NEW YORK (Reuters) - Oscar-winning actress Patricia Neal, whose life was marred by tragedy, has died at the age of 84, her family said.
The husky-voiced Neal won an Academy Award for her role in the 1963 film “Hud” alongside Paul Newman and boasted a long list of stage, film and TV credits alongside Hollywood’s leading men including Ronald Reagan, John Wayne and Tyrone Powers.
“She faced her final illness as she had all of the many trials she endured: with indomitable grace, good humor, and a great deal of her self-described stubbornness,” the family said in a statement.
It added that Neal died on Sunday morning at her home on Martha’s Vineyard surrounded by relatives. She had been suffering from lung cancer, according to media reports.
Neal once had a love affair with actor Gary Cooper with whom she starred in “The Fountainhead” and “Bright Leaf” but it ended in disaster after his wife found out, leaving Neal broken-hearted, according to an obituary in the LA Times.

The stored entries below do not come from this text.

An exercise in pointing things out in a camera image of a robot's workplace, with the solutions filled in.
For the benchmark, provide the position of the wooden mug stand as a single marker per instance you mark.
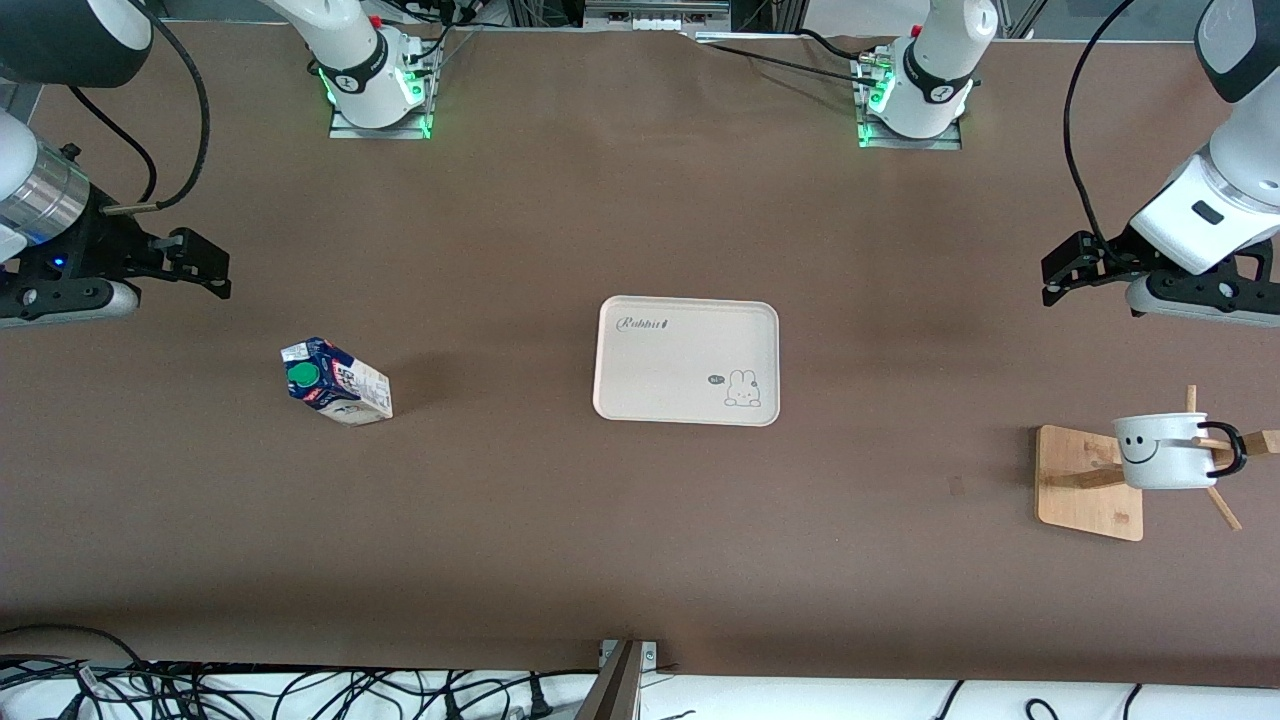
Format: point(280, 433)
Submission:
point(1085, 500)

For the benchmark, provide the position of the black power plug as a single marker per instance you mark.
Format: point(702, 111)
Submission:
point(538, 700)

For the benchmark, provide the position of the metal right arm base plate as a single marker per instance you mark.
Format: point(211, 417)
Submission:
point(350, 133)

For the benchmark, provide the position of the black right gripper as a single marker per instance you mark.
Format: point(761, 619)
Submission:
point(100, 243)

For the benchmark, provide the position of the aluminium profile bar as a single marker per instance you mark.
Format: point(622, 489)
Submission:
point(615, 690)

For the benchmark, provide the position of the cream rabbit print tray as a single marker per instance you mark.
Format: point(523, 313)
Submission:
point(680, 370)

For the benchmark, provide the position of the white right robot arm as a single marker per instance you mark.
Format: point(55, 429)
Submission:
point(350, 50)

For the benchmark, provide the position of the small metal corner bracket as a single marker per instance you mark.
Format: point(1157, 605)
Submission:
point(650, 655)

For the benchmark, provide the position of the blue white milk carton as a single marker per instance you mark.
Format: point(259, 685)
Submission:
point(350, 392)

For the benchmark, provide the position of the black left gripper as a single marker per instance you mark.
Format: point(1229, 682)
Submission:
point(1122, 253)

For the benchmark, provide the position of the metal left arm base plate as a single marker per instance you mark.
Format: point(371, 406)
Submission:
point(930, 144)

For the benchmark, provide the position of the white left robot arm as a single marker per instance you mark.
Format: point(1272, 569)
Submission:
point(935, 70)

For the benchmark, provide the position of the metal connector rail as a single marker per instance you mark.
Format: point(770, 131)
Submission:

She was married to the British writer Roald Dahl for 30 years with whom she had five children.
Their son, however, suffered severe injuries after being hit by a taxi when he just four months old and their oldest child, daughter Olivia, died at the age of 7 from measles.
When Neal was pregnant with their fifth child in 1965 she suffered three massive strokes and was in a coma for three weeks.
But with the help of her husband, she recovered and gave birth to a healthy daughter Lucy and returned to films, acting in “The Subject Was Roses.”
“I think I was born stubborn, that’s all,” Neal said in a biography on the website of the Patricia Neal Rehabilitation Center that was dedicated in her honor in 1978 by the Fort Sanders Regional Medical Center in Knoxville, Tennessee.
She was raised in Knoxville where her parents gave her acting lessons as a Christmas present when she was 12.
She headed to New York after two years at Northwestern University and summer theater work in Pennsylvania to start a career on the stage that led her to Hollywood -- and into many real-life tragedies.
“I almost died many times from broken hearts - when my daughter Olivia died, when my baby son Theo was hit by a car, and when I had my strokes. There were many who didn’t think I would pull through,” said Neal in her biography.
“I had to have an operation that lasted seven hours, and I know very well my doctor thought I would conk out in the middle of it; but as I told him later, we Tennessee hillbillies don’t conk that easy, so I stayed alive.”
Neal’s marriage to Dahl ended after 30 years in 1983 after the writer had an affair with one of her friends and she moved from England to the United States where she split her time between New York and Martha’s Vineyard.
But she continued to act, appearing with Glenn Close in the movie “Cookie’s Fortune” in 1999 and was featured in Lifetime’s television movie “Flying By” with Billy Ray Cyrus in 2009.
Neal wrote in her biography on the Patricia Neal Rehabilitation Center website that growing old was no fun.
“I’ve learned many lessons in life, but the most important is this - be tenacious and determined, even in old age,” said Neal.
“I don’t like getting older. I thought I would, but it has turned out differently than I expected. Lately I’ve had both my shoulder and my knee replaced. So, what should I be happy about? I’ll tell you - it is nice to be able to get these things fixed!”